◆ Work required
Set the whole listing down again exactly as written.

◆ Source material
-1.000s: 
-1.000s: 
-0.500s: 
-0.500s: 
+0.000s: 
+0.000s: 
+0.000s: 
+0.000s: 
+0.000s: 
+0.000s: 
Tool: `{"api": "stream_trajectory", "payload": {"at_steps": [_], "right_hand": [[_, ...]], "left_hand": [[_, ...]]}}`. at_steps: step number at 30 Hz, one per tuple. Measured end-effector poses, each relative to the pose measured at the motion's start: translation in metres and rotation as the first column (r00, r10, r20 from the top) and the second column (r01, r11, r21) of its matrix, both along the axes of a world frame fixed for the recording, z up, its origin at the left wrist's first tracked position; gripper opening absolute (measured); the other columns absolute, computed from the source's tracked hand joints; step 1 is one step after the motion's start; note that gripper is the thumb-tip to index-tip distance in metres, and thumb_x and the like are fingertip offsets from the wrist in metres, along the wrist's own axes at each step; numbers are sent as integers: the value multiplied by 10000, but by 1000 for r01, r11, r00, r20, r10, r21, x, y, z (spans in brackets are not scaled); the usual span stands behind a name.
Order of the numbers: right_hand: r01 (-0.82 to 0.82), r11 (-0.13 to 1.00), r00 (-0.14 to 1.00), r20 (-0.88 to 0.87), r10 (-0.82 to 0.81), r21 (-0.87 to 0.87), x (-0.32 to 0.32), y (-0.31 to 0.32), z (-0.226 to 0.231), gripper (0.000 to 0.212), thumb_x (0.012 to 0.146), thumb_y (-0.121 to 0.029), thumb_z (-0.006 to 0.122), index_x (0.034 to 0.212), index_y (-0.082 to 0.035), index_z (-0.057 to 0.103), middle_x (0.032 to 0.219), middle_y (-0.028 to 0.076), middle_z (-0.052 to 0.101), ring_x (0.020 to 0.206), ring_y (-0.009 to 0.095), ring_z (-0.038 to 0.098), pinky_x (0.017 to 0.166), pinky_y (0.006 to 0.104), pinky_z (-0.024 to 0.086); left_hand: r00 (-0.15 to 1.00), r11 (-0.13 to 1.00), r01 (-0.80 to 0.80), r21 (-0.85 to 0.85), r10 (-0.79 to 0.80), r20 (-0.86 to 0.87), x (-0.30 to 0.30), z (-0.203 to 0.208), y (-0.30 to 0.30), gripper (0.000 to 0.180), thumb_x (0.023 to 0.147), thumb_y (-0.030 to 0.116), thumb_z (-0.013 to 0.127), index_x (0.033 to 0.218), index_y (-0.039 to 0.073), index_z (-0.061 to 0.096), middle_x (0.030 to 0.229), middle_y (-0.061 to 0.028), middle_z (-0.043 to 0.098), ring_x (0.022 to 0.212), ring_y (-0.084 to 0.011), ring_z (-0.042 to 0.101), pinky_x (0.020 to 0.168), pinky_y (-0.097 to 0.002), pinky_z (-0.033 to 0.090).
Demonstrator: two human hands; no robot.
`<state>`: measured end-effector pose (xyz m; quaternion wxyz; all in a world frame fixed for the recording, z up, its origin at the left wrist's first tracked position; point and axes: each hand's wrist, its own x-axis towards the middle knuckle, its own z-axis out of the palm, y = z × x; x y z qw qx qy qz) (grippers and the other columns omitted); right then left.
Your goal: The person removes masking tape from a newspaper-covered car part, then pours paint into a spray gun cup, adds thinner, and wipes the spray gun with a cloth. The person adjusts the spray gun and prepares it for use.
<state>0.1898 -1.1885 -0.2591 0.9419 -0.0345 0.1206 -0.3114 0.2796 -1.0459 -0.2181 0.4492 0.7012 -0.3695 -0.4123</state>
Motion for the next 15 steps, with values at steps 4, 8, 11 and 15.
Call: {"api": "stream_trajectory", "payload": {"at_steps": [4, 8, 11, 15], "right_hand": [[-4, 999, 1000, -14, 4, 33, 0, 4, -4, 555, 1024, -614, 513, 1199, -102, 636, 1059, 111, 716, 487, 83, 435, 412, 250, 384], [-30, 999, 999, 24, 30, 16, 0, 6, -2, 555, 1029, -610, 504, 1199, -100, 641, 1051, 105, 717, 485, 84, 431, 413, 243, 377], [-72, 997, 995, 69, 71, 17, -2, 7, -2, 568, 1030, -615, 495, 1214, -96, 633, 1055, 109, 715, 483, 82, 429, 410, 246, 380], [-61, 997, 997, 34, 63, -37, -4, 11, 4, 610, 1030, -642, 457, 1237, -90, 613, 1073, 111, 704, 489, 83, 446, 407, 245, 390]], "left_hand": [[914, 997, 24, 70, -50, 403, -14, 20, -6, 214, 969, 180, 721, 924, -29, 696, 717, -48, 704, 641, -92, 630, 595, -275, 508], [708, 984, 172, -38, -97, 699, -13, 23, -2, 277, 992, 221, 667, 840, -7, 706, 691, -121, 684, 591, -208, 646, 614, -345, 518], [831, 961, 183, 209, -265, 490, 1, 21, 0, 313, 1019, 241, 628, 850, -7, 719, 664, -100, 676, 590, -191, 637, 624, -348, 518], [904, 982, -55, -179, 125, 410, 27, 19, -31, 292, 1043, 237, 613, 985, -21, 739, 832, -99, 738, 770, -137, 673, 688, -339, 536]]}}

◆ Solution to the exercise
-1.000s: 
-1.000s: 
-0.500s: 
-0.500s: 
+0.000s: 
+0.000s: 
+0.000s: 
+0.000s: 
+0.000s: 
+0.000s: 
Tool: `{"api": "stream_trajectory", "payload": {"at_steps": [_], "right_hand": [[_, ...]], "left_hand": [[_, ...]]}}`. at_steps: step number at 30 Hz, one per tuple. Measured end-effector poses, each relative to the pose measured at the motion's start: translation in metres and rotation as the first column (r00, r10, r20 from the top) and the second column (r01, r11, r21) of its matrix, both along the axes of a world frame fixed for the recording, z up, its origin at the left wrist's first tracked position; gripper opening absolute (measured); the other columns absolute, computed from the source's tracked hand joints; step 1 is one step after the motion's start; note that gripper is the thumb-tip to index-tip distance in metres, and thumb_x and the like are fingertip offsets from the wrist in metres, along the wrist's own axes at each step; numbers are sent as integers: the value multiplied by 10000, but by 1000 for r01, r11, r00, r20, r10, r21, x, y, z (spans in brackets are not scaled); the usual span stands behind a name.
Order of the numbers: right_hand: r01 (-0.82 to 0.82), r11 (-0.13 to 1.00), r00 (-0.14 to 1.00), r20 (-0.88 to 0.87), r10 (-0.82 to 0.81), r21 (-0.87 to 0.87), x (-0.32 to 0.32), y (-0.31 to 0.32), z (-0.226 to 0.231), gripper (0.000 to 0.212), thumb_x (0.012 to 0.146), thumb_y (-0.121 to 0.029), thumb_z (-0.006 to 0.122), index_x (0.034 to 0.212), index_y (-0.082 to 0.035), index_z (-0.057 to 0.103), middle_x (0.032 to 0.219), middle_y (-0.028 to 0.076), middle_z (-0.052 to 0.101), ring_x (0.020 to 0.206), ring_y (-0.009 to 0.095), ring_z (-0.038 to 0.098), pinky_x (0.017 to 0.166), pinky_y (0.006 to 0.104), pinky_z (-0.024 to 0.086); left_hand: r00 (-0.15 to 1.00), r11 (-0.13 to 1.00), r01 (-0.80 to 0.80), r21 (-0.85 to 0.85), r10 (-0.79 to 0.80), r20 (-0.86 to 0.87), x (-0.30 to 0.30), z (-0.203 to 0.208), y (-0.30 to 0.30), gripper (0.000 to 0.180), thumb_x (0.023 to 0.147), thumb_y (-0.030 to 0.116), thumb_z (-0.013 to 0.127), index_x (0.033 to 0.218), index_y (-0.039 to 0.073), index_z (-0.061 to 0.096), middle_x (0.030 to 0.229), middle_y (-0.061 to 0.028), middle_z (-0.043 to 0.098), ring_x (0.022 to 0.212), ring_y (-0.084 to 0.011), ring_z (-0.042 to 0.101), pinky_x (0.020 to 0.168), pinky_y (-0.097 to 0.002), pinky_z (-0.033 to 0.090).
Demonstrator: two human hands; no robot.
`<state>`: measured end-effector pose (xyz m; quaternion wxyz; all in a world frame fixed for the recording, z up, its origin at the left wrist's first tracked position; point and axes: each hand's wrist, its own x-axis towards the middle knuckle, its own z-axis out of the palm, y = z × x; x y z qw qx qy qz) (grippers and the other columns omitted); right then left.
Your goal: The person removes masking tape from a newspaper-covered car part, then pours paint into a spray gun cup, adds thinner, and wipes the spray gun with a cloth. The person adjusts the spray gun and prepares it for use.
<state>0.1898 -1.1885 -0.2591 0.9419 -0.0345 0.1206 -0.3114 0.2796 -1.0459 -0.2181 0.4492 0.7012 -0.3695 -0.4123</state>
Motion for the next 15 steps, with values at steps 4, 8, 11 and 15.
Call: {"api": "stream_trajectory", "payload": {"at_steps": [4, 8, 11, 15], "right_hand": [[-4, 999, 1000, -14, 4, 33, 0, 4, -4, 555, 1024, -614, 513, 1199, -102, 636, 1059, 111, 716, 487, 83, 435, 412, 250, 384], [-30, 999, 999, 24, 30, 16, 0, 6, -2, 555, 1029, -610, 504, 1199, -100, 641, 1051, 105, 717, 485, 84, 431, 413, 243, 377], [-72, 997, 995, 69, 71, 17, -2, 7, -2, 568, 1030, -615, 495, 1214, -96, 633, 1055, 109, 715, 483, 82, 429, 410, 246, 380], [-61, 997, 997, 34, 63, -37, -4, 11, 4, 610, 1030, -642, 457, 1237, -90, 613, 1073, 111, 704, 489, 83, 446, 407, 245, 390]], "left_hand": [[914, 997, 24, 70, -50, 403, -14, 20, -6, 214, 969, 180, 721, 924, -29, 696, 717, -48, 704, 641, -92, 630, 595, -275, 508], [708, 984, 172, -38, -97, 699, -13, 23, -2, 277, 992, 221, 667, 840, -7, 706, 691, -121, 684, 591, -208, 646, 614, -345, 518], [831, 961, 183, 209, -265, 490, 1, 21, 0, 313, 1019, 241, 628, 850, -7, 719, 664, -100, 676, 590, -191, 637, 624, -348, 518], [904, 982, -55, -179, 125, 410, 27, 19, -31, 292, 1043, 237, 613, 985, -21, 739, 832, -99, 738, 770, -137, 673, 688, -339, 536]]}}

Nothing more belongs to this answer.